EXERCISE: For each line of the listing that includes the word "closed", show the whole line.
··· GIVEN MATERIAL
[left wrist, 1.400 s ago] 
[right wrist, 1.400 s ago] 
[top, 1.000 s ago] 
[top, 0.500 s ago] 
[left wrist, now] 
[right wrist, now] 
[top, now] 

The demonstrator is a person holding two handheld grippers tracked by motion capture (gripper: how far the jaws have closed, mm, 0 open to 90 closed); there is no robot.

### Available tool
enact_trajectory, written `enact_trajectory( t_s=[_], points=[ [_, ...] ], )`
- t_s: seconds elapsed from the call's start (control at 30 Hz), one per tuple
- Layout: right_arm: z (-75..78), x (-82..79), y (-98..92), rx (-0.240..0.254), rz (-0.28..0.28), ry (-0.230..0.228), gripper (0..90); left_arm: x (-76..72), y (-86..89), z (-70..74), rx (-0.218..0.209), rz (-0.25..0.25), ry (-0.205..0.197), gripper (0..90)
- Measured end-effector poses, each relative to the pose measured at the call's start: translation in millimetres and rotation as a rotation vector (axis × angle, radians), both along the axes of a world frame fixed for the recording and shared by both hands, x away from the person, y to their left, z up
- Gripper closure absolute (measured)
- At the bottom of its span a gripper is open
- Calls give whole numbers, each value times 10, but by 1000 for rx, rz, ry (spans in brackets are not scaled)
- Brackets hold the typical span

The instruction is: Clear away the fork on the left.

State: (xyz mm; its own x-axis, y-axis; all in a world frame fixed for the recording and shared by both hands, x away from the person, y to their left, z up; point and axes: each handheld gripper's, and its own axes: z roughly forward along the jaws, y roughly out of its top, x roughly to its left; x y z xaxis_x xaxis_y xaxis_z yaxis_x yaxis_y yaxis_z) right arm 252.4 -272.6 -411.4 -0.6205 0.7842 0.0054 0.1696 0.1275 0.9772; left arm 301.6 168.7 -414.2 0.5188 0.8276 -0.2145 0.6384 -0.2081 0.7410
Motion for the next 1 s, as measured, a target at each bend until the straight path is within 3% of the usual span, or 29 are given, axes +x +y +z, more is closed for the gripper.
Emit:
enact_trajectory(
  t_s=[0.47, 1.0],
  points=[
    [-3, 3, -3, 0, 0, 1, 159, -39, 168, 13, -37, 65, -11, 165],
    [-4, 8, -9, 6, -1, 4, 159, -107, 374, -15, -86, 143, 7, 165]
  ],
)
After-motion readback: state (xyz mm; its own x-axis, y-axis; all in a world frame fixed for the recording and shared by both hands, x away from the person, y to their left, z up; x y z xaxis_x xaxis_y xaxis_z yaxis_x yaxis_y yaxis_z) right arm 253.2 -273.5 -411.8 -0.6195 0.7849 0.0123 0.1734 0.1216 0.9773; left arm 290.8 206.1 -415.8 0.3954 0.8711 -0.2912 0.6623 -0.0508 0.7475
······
SOLVED EXERCISE:
The demonstrator is a person holding two handheld grippers tracked by motion capture (gripper: how far the jaws have closed, mm, 0 open to 90 closed); there is no robot.
Motion for the next 1 s, as measured, a target at each bend until the straight path is within 3% of the usual span, or 29 are given, axes +x +y +z, more is closed for the gripper.

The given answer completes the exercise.